Mustache templates in C

Generating textual output is a lot easier with templates than it is with handcrafted functions. And it is a lot easier in languages such as Python, where things like introspection are easy and cheap. But that doesn’t necessarily mean we can’t do that in C if we know where to look.

I’ve implemented a subset of Mustache templates in C that leverages some tricks that makes template rendering both convenient and efficient. For instance, if you have a template such as this:

Hello, {{name}}!

It can easily be rendered with the following code:

hello_t data = {
  .name = "World"
};
lwan_tpl_render(hello, &data);

Where hello is the template that was previously compiled into a series of simple instructions (such as append text or append the value of a variable), and the second parameter is a structure containing the data needed by the renderer.

My first thought to render these templates would involve the use of a hash table. While reasonably efficient (even considering the overhead to create and destroy the table every time the template had to be rendered), they’re not first class citizens in C, and the usage would be pretty clumsy, to say the least:

hash_table *ht = hash_table_new();
hash_table_add(ht, "name", "World");

lwan_tpl_render(hello, ht);

hash_table_free(ht);

Instead, I’ve decided to go on another road: use standard C structures to store the values in their native form, and then find a way to lookup these values whenever necessary to render the template.

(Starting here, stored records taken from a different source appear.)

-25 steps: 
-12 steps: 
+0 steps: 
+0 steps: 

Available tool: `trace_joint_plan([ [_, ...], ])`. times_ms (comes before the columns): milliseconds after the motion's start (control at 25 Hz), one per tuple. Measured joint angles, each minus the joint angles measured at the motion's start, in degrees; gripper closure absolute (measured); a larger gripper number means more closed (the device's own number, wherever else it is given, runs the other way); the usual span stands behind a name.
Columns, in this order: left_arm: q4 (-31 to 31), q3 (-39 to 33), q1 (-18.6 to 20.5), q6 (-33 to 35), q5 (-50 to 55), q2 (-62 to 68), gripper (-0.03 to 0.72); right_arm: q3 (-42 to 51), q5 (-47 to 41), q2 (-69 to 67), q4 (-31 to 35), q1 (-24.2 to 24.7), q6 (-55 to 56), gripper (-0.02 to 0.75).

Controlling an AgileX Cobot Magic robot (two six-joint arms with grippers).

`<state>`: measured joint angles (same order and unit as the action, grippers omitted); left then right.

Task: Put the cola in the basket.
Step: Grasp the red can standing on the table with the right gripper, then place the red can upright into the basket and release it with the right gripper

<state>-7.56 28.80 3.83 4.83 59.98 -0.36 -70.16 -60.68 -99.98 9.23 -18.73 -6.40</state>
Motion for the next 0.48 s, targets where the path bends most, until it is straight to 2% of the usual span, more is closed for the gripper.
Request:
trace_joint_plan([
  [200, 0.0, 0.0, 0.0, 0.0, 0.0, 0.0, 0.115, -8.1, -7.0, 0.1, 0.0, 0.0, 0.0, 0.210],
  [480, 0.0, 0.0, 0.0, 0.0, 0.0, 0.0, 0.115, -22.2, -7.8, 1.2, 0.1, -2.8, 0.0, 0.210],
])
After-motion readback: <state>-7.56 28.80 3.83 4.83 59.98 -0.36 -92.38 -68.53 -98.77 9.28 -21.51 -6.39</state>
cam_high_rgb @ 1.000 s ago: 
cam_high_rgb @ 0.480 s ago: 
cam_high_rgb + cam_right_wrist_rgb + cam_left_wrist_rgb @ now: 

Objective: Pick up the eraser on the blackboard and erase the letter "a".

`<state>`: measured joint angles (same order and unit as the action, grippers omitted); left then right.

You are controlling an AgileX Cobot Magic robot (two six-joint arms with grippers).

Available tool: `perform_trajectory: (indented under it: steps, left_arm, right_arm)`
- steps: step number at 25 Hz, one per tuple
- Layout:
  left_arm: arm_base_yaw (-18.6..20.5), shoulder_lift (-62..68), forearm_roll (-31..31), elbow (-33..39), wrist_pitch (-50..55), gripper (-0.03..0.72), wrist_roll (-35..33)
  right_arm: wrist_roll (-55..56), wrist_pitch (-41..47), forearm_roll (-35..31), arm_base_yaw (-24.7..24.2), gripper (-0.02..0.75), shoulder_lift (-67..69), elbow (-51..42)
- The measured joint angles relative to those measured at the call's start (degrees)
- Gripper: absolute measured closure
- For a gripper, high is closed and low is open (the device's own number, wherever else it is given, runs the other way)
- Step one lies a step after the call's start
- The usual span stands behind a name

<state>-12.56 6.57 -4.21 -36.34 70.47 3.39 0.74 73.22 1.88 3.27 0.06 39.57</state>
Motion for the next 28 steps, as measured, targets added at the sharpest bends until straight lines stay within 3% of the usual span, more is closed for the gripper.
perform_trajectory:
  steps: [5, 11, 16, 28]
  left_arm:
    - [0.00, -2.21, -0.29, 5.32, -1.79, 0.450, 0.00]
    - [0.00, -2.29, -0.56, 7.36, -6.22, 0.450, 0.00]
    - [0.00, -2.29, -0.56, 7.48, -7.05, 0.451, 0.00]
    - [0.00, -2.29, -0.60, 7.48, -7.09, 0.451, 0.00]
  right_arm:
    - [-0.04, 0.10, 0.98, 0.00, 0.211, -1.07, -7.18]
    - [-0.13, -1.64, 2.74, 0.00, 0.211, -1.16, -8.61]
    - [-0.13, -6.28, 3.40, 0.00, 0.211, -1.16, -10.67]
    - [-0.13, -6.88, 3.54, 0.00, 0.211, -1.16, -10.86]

The first trick, then, was to use a C99 feature called compound literals, which is supported by GCC even in C89 mode. This trick allows the use of anonymous arrays, among other things, and provides enough syntactic sugar to conveniently group the template variables:

lwan_tpl_render(hello, (hello_t[]) {{
  .name = "World"
}});

Without a way to lookup which value to obtain from the structure, however, this would not help much. Enter the second trick: the offsetof(3) macro, which computes the offset of a field in a given structure. By storing this offset alongside data type information, the value lookup is not only possible but can also work with types different than strings:

typedef struct hello_t {
  char *name;
  int age;
};
/*
 * The TPL_VAR_??? macros provides some convenience to declare each
 * descriptor. These expand to a declaration containing the name of
 * the variable as a string (used to validate the template during
 * compile time), the field offset, and pointers to functions that
 * convert the values to string and check if they're empty.
 *
 * The SENTINEL type is there so the template compiler knows when to
 * stop looking for descriptors, since of course you can have as
 many
 * fields as necessary.
 */
lwan_var_descriptor_t hello_descriptor[] = {
  TPL_VAR_STR(hello_t, name),
  TPL_VAR_INT(hello_t, age),
  TPL_VAR_SENTINEL
};
lwan_tpl_t *hello;
strbuf_t *rendered;

/*
 * ``hello'' would usually be compiled once and kept around for
 * the whole duration of the program.
 */
hello = lwan_tpl_compile("hello.tpl", hello_descriptor);

/*
 * Rendering the template then would be just the matter of calling
 * this function, which will output a ``strbuf_t''. The template
 * compiler estimates the starting size of this string buffer, so
 * rendering will incur in very few expensive reallocations, if
 * there are reallocations at all.
 */
rendered = lwan_tpl_render(hello, (hello_t[]) {{
  .name = "World",
  .age = 42
}});

printf("%s\n", strbuf_get_buffer(rendered));
strbuf_free(rendered);

Code for this engine is available in the wip branch of my toy web server, lwan. It is not currently used there, but it is built alongside the main program and can be tested by invoking the generated template executable.

Before using that in lwan, though, I’ll try to employ this nifty trick to JIT-compile the template and avoid some of the overhead where it really matters. While at the same time possibly opening a whole can of worms from the security standpoint, though – but it wouldn’t be fun without some risk, would it? :)